Is there an ethical problem with attorneys ghostwriting for pro se clients?
Some states require no disclosure on the part of attorney ghostwriters assisting pro se litigants. Some states mandate disclosure, while other states sometimes require such disclosure. For example, a 2006 ethics opinion from Nevada provides that “ghost-lawyering” is unethical unless the lawyer discloses to the court their identity and assistance to the pro se client.
A 2008 North Carolina ethics opinion also follows the approach of the ABA ethics opinion and does not require attorneys to disclose their identity or assistance to the pro se client. The North Carolina opinion stresses the importance of attorneys providing assistance to those who cannot afford legal representation.
“Ghostwriting is a form of limited scope representation, and court systems differ from state to state,” says Dennis A. Rendleman, lead senior ethics counsel at the ABA’s Center for Professional Responsibility. “It can also depend on the matter—family law courts are going to be more used to seeing ghostwriting than a civil trial court that deals with larger disputes.”
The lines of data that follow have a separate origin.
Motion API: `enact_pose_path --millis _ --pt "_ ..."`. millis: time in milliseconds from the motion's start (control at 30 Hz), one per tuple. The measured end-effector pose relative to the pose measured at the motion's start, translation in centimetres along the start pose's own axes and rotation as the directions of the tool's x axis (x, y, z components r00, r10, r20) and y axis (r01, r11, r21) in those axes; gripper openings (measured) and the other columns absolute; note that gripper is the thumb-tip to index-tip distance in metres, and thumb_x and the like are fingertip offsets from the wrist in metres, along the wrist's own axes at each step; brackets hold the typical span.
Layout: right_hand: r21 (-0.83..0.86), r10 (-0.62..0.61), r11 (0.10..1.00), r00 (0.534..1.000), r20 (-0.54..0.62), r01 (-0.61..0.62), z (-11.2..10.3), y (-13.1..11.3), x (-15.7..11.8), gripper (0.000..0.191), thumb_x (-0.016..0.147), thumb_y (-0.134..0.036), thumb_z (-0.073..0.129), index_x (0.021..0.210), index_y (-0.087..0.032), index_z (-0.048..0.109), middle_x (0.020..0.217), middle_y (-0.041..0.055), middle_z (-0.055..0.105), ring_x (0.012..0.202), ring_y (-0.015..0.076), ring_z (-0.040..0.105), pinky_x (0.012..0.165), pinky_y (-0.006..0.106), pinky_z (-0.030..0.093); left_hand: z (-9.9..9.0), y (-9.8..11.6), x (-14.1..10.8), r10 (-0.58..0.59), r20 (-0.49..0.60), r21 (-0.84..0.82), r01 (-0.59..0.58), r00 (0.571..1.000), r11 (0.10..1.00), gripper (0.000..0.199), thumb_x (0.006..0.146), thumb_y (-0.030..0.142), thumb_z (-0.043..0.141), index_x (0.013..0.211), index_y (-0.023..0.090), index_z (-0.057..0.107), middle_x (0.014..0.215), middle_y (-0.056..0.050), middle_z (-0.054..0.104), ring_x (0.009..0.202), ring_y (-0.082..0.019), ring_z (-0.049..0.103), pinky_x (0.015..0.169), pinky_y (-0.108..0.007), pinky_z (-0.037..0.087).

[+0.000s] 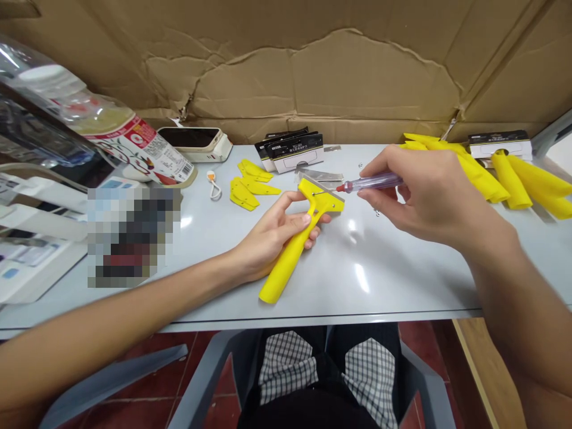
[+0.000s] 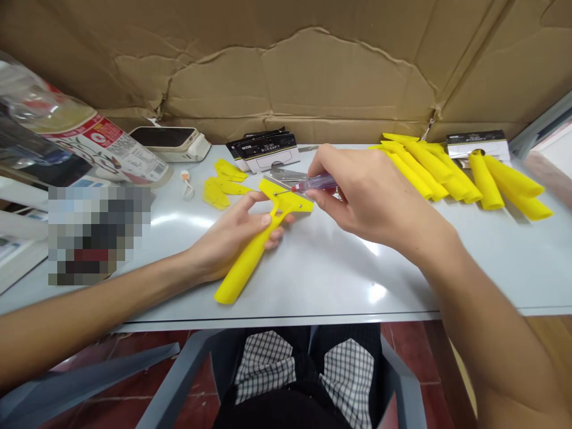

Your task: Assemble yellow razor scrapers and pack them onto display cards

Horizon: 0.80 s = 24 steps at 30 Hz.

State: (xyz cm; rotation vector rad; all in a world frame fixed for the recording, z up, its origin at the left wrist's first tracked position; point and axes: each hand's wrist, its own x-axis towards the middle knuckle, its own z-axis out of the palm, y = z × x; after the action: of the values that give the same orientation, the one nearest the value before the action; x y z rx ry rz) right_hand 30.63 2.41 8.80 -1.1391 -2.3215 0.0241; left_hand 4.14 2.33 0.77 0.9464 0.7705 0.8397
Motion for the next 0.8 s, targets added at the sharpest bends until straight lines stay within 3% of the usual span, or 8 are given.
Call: enact_pose_path --millis 233,400,567,667,800 --pt "-0.108 0.072 0.992 0.997 0.001 -0.072 0.70 0.54 0.01 0.027 0.104 -0.049 0.063 0.094 -0.026 0.074 0.071 0.0044 0.071 0.065 0.0253 0.065 0.066 0.039 0.042 0.03 0.08 0.12 -0.004 0.001 -0.008 0.004 1.000 1.000 0.036 0.100 0.022 0.074 0.126 0.026 0.049 0.111 -0.008 0.078 0.075 -0.013 0.065 0.068 -0.027 0.051" --pt "-0.134 0.105 0.986 0.992 0.065 -0.095 0.93 0.42 0.12 0.032 0.106 -0.049 0.059 0.090 -0.023 0.071 0.066 0.0048 0.067 0.061 0.0241 0.058 0.064 0.038 0.038 0.17 0.27 0.09 -0.010 0.002 -0.011 0.010 1.000 1.000 0.035 0.100 0.020 0.072 0.126 0.026 0.049 0.111 -0.009 0.078 0.075 -0.013 0.064 0.068 -0.026 0.051" --pt "-0.034 0.025 0.999 0.996 0.090 -0.022 0.65 0.33 0.08 0.022 0.097 -0.034 0.064 0.116 -0.022 0.068 0.085 0.0056 0.073 0.069 0.0247 0.062 0.064 0.038 0.041 0.24 0.34 0.04 -0.023 -0.010 -0.014 0.023 1.000 1.000 0.037 0.099 0.021 0.073 0.128 0.025 0.050 0.110 -0.010 0.077 0.075 -0.013 0.065 0.067 -0.026 0.052" --pt "0.011 -0.032 0.999 0.998 0.056 0.032 0.50 0.28 0.03 0.015 0.100 -0.032 0.061 0.110 -0.027 0.071 0.102 0.0066 0.077 0.087 0.0270 0.070 0.072 0.039 0.048 0.12 0.17 0.05 -0.016 -0.003 0.013 0.016 1.000 1.000 0.041 0.098 0.025 0.076 0.131 0.024 0.050 0.112 -0.011 0.078 0.075 -0.013 0.065 0.066 -0.028 0.052" --pt "-0.016 0.016 1.000 1.000 0.015 -0.016 0.40 0.09 -0.02 0.017 0.102 -0.035 0.062 0.108 -0.030 0.077 0.101 0.0061 0.080 0.087 0.0280 0.073 0.073 0.041 0.050 -0.08 -0.09 -0.01 0.006 0.017 0.060 -0.007 1.000 0.998 0.039 0.100 0.029 0.076 0.127 0.025 0.048 0.115 -0.011 0.078 0.075 -0.013 0.065 0.069 -0.029 0.053"
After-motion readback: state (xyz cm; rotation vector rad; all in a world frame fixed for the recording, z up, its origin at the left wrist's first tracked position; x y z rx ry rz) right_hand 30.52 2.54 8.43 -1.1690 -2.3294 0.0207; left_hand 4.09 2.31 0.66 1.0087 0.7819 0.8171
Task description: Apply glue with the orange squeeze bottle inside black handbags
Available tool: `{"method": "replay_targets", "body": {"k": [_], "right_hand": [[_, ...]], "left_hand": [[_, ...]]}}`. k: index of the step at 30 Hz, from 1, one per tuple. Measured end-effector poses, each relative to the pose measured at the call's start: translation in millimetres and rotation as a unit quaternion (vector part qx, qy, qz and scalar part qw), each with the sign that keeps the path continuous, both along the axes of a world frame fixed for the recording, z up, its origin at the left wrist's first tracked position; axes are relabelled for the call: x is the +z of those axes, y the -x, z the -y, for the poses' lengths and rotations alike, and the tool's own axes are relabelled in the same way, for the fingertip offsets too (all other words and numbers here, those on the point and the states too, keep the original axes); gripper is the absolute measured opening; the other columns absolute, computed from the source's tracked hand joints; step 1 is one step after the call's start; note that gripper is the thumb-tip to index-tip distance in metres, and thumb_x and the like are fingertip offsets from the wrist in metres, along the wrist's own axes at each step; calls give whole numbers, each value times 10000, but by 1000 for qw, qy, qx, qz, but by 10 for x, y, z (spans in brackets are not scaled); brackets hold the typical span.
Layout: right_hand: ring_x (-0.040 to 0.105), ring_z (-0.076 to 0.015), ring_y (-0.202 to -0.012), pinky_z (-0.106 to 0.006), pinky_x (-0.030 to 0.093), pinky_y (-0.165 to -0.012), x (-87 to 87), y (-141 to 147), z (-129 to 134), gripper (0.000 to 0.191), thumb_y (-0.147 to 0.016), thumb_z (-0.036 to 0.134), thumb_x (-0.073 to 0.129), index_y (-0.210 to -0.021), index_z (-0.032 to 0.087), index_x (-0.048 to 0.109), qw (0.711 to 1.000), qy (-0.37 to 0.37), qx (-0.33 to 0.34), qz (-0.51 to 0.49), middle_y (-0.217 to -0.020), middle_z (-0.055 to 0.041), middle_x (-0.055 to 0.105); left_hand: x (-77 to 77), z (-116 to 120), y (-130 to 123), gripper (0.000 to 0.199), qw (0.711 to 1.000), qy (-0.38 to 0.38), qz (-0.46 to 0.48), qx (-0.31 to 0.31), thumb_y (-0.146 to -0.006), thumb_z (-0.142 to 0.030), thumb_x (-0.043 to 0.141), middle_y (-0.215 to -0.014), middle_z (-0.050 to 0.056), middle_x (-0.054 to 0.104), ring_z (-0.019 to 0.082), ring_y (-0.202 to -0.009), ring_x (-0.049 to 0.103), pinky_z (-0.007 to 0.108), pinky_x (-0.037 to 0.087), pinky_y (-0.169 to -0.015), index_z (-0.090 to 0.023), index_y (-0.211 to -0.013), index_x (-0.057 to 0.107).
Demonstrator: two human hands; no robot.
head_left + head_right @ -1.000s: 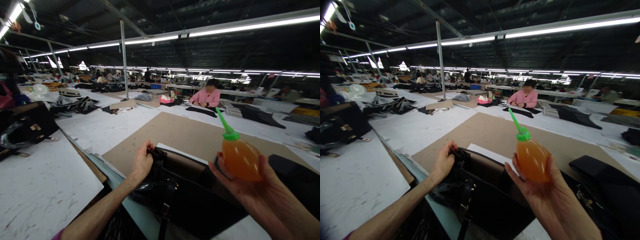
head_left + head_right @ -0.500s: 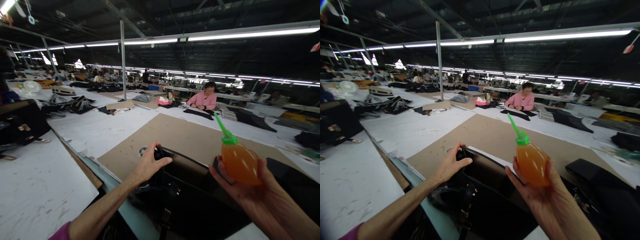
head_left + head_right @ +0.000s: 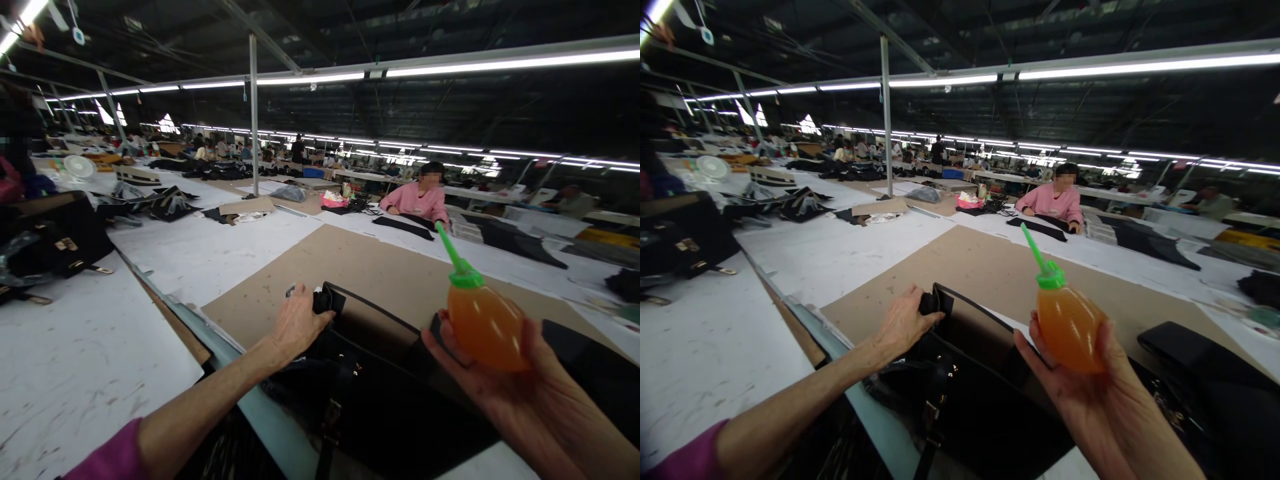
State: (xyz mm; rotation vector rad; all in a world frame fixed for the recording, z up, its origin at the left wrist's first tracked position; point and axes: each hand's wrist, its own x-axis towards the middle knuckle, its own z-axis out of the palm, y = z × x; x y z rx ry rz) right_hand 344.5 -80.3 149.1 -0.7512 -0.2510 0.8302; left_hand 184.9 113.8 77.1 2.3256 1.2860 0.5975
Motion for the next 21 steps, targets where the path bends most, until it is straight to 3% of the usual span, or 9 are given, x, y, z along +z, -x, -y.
{"method": "replay_targets", "body": {"k": [3,9,13,16,18,21], "right_hand": [[615,-306,-953,-594,473,-823,11,17,4,423,-857,336,619,-1252,220,523,1000,0,1,-10,-1141,-115,614],[628,-278,-931,-546,502,-815,89,113,19,312,-907,361,528,-1173,209,588,1000,7,-7,-7,-1051,-121,647],[641,-260,-883,-501,524,-806,125,136,-13,328,-906,403,520,-1130,181,609,999,18,-18,-41,-1018,-126,651],[647,-267,-840,-534,530,-765,147,121,-49,312,-920,394,491,-1132,196,609,995,36,-36,-83,-1015,-119,651],[651,-270,-808,-548,534,-736,171,111,-43,292,-919,392,493,-1102,207,624,991,49,-53,-114,-1018,-111,652],[651,-267,-812,-551,536,-730,207,112,47,268,-905,405,515,-1064,228,639,986,56,-78,-139,-1048,-84,648]], "left_hand": [[9,1,-33,334,998,41,-50,-20,-769,-464,481,-686,93,577,253,-700,587,337,406,-625,-157,-667,562],[-71,-88,-67,200,985,154,45,-66,-775,-250,424,-622,39,550,166,-635,533,273,376,-592,-143,-674,560],[-174,-195,-6,320,971,203,79,-97,-831,-381,380,-698,39,595,162,-657,556,259,396,-586,-149,-733,577],[-208,-224,41,441,953,248,116,-125,-837,-513,351,-704,35,600,165,-644,564,259,412,-580,-148,-783,592],[-178,-207,65,458,943,266,145,-137,-816,-554,386,-701,29,593,169,-654,559,259,411,-583,-149,-786,597],[-41,-124,94,429,951,235,160,-120,-788,-556,452,-673,14,572,168,-660,540,258,397,-588,-152,-741,589]]}}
Rendleman says some judges find it challenging to deal with pro se clients, and limited scope representation can exacerbate the issue. “There’s a duality in that frequently unrepresented persons don’t understand the legal system and can’t respond to questions about matters in a ghostwritten document, and may not even understand what’s in their own document,” he says.
But the growing trend of unbundled legal services means courts will be dealing with more clients turning to limited scope representation, including ghostwriting.
BACKLASH FOR EXTRA SERVICES
Ice Legal has faced heat from judges and opposing counsel for its ghostwriting services.
“Apparently, some judges believe that our clients are getting an extra advantage because they not only receive our help but also they receive the benefit of the doubt from the judges because they are pro se litigants,” he says.
For example, in one case involving an attempted foreclosure regarding an alleged late payment of home association fees, Ice’s client got sanctioned to pay the other side’s attorney fees of $350 for an hour of court time.
“The judge mistook the ethically required notice on the document we wrote for the client as an indication that we were attorneys of record and needed to be present,” he says.
His client had to attend a second hearing, and his firm had to prepare a motion to vacate those sanctions, which are still pending. The client in that case, Jeff Haym, appreciates the services that Ice provides.
“I’m using Thomas’ services to help me not make a rookie mistake,” he says. “It gives me a chance to at least get my day in court and my fair shake from the legal system.
“The whole situation here is almost hard to believe. One day, I got a knock on the door from a process server saying that I am being sued for foreclosure for $18,000. There were no dates for late payments. I made the motion to dismiss and the judge turned that down.”
The bottom line for Haym is that ghostwriting services help even the playing field. “I’m a little guy, and having the Ice firm helps me have a better chance at not getting bullied,” he says.
The Haym case is only one example of Ice inspiring consternation in court. “It is not an isolated incident,” Ice says. “We have situations where other attorneys refuse to deal with our clients directly. In fact, most problems come from other attorneys, not judges.”
Ice doesn’t plan to stop ghostwriting for clients. “We are still going to do our same business model; we won’t be abandoning that anytime soon,” he says. “We need to educate the judges and educate opposing counsel in order to make this business model work.”
This article was published in the June 2018 issue of the ABA Journal with the title "Ghostwriting Controversy: Is there an ethical problem with attorneys drafting for pro se clients?"